From the entries below, copy every line holding the word "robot".

(Data extract begins)

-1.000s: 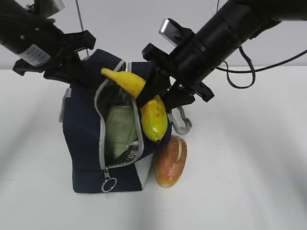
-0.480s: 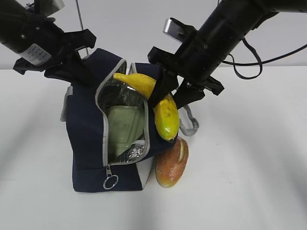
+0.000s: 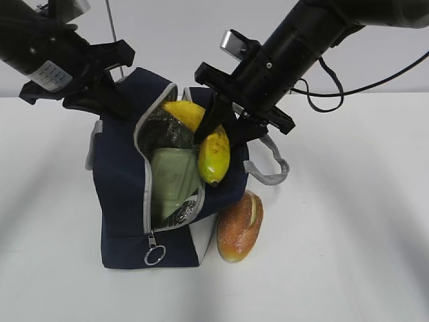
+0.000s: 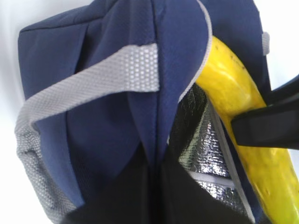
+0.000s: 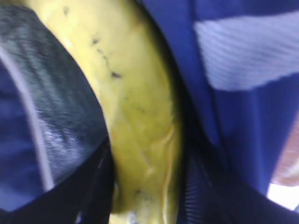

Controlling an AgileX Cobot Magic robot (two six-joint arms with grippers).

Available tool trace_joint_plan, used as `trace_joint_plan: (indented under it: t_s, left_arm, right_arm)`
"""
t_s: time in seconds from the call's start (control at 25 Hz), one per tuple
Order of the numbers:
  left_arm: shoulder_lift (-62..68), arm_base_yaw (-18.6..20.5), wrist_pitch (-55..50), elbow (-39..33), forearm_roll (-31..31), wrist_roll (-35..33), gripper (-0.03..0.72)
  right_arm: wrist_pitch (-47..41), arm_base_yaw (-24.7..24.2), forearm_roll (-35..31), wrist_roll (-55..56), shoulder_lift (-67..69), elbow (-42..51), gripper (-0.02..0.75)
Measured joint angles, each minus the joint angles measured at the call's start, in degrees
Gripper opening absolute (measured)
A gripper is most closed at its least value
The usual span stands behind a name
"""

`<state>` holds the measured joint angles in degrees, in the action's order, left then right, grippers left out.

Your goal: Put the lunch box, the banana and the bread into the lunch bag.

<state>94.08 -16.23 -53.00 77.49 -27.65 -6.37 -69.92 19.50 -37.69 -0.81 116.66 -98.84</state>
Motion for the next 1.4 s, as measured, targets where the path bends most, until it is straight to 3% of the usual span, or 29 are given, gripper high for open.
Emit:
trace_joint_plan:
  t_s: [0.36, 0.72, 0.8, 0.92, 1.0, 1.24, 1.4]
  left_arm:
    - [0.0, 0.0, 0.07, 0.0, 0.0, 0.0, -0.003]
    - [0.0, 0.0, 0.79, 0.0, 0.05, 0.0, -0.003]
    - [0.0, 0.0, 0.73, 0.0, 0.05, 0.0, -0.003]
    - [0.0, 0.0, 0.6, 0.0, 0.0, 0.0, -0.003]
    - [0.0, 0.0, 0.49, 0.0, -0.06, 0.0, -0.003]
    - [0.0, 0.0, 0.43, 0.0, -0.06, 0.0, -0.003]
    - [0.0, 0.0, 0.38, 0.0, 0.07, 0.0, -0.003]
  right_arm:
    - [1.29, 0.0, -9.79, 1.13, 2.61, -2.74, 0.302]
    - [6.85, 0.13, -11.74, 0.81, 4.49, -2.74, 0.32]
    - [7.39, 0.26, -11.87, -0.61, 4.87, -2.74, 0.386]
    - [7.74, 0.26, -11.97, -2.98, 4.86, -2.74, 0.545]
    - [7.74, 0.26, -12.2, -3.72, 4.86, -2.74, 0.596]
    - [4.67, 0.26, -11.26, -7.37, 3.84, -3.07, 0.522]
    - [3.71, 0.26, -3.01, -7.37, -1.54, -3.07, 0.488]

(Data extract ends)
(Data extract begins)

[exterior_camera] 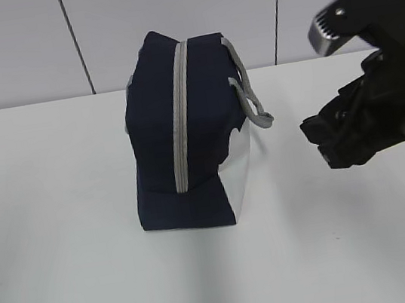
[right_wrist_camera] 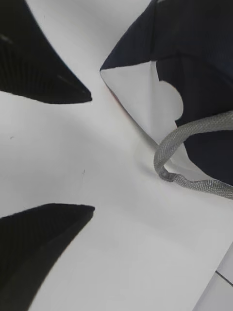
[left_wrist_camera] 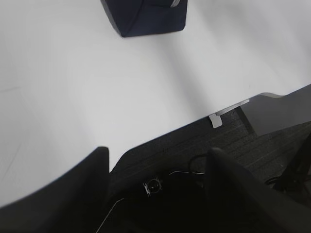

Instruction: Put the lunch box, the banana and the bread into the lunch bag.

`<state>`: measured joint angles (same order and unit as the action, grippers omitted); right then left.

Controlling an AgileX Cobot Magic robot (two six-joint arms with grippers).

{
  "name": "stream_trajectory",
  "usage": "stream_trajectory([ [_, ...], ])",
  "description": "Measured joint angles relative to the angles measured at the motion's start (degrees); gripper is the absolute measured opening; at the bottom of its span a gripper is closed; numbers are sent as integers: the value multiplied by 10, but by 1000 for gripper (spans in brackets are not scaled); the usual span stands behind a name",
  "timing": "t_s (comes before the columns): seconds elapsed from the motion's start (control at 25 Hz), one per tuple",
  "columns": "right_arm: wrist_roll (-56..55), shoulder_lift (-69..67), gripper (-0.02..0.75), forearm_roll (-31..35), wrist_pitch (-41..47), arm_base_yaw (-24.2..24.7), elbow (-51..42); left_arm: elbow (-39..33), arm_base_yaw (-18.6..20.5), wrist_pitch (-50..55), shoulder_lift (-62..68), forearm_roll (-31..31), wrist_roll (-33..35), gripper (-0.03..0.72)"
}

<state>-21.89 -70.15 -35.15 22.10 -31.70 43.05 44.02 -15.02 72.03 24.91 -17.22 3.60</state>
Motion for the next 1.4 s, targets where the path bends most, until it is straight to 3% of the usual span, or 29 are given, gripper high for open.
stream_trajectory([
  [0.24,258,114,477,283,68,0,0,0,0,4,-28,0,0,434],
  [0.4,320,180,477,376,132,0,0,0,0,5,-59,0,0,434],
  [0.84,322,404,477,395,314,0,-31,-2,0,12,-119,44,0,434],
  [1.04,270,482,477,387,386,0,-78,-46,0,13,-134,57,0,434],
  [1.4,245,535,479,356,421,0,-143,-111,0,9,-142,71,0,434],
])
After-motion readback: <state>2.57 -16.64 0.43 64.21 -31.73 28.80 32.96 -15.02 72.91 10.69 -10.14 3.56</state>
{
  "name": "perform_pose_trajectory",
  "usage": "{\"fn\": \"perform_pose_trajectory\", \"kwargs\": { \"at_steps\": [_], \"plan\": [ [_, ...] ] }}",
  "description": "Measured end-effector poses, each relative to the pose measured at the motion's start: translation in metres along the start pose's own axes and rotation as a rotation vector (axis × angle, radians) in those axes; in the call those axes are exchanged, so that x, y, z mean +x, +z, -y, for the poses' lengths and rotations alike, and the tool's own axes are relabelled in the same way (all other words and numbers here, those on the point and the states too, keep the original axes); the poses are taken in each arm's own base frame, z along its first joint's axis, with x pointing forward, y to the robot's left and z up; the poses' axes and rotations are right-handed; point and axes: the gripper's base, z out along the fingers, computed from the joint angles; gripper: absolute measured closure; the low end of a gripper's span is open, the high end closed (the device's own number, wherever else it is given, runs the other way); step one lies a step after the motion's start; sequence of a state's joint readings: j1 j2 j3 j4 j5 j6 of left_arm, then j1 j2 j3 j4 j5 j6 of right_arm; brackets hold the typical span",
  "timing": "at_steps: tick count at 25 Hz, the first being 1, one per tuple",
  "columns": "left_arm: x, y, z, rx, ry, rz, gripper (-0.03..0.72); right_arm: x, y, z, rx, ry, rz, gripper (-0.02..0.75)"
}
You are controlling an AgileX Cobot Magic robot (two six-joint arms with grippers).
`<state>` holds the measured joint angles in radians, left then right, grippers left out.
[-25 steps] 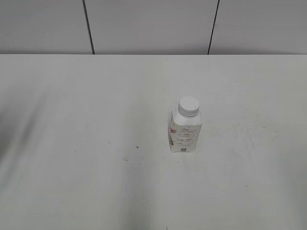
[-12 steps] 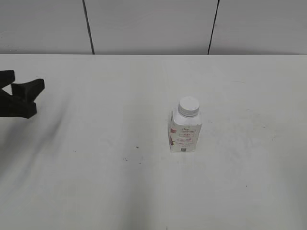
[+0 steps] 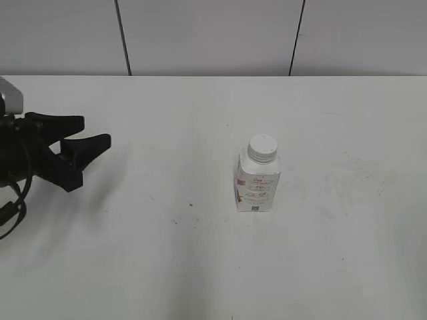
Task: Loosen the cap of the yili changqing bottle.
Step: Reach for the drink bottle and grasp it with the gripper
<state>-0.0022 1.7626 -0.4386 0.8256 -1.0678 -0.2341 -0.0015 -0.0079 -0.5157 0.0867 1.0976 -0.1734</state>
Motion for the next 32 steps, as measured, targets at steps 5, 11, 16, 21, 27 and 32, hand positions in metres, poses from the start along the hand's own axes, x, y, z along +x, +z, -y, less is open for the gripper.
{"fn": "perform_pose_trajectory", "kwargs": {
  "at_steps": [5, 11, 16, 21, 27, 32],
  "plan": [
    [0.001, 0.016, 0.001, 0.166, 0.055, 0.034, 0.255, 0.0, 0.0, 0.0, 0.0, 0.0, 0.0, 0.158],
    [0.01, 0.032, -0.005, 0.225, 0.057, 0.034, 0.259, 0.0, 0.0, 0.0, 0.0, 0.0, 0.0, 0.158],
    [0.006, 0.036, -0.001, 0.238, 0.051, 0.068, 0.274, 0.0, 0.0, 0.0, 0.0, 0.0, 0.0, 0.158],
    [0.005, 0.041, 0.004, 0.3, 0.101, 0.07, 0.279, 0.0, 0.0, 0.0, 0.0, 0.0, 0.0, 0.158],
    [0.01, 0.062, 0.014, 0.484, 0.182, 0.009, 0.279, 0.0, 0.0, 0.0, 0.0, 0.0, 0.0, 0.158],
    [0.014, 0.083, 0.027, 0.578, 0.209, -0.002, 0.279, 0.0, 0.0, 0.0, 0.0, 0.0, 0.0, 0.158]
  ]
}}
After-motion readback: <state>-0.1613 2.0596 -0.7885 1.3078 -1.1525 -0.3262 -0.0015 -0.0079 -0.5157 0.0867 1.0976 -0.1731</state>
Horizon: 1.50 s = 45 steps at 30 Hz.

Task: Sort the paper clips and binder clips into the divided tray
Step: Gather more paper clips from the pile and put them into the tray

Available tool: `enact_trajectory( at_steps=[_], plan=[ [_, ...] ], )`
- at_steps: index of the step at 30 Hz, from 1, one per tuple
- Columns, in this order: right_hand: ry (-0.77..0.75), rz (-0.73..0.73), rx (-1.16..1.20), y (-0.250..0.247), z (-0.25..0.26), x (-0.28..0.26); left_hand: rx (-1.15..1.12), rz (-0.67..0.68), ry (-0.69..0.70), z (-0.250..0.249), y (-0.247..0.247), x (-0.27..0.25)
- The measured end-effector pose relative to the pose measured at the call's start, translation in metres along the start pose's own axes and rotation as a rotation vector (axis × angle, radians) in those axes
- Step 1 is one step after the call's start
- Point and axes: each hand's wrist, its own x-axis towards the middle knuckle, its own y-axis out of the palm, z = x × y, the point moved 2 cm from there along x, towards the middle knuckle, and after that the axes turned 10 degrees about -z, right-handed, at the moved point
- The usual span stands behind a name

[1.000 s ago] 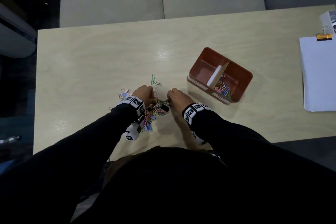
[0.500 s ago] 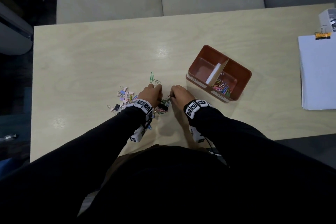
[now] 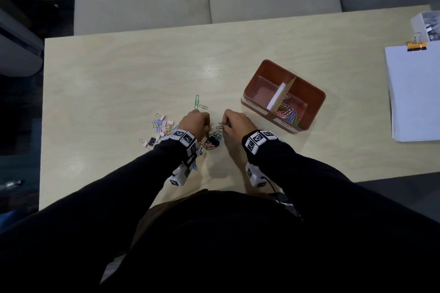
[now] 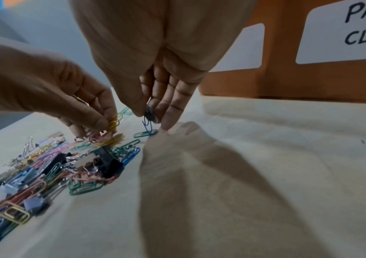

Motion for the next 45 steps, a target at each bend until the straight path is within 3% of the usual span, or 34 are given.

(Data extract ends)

The completed task:
Controlling an AgileX Cobot Magic robot (two six-joint arms with grippers).
Controlling an AgileX Cobot Magic robot (two six-joint arms with grippers).
  "description": "Measured end-effector poses, each relative to the pose measured at the motion's start: translation in metres along the start pose's own axes and rotation as a rotation vector (axis × angle, radians) in those axes; in the call those axes are exchanged, so that x, y, z mean +x, +z, -y, for the poses' lengths and rotations alike, and the tool's own axes are relabelled in the same way (all other words and numbers here, those on the point and the states too, keep the original axes); the poses are taken in each arm's own base frame, z along its first joint's axis, with x pointing forward, y to the robot's left and z up; the poses' axes and rotations are right-handed; point and axes: the gripper's base, z out along the fingers, computed from the joint angles; gripper: absolute measured closure; the low end of a gripper's span is open, the high end closed (the device's own number, wherever else it is given, runs the other way); step one lies a step after the motion's start; sequence of a state's joint readings: j1 j2 j3 j4 j5 j6 of left_arm, then j1 j2 j3 j4 j5 j6 of right_arm; brackets hold the typical span",
You are controlling an AgileX Cobot Magic robot (two six-joint arms with grippers).

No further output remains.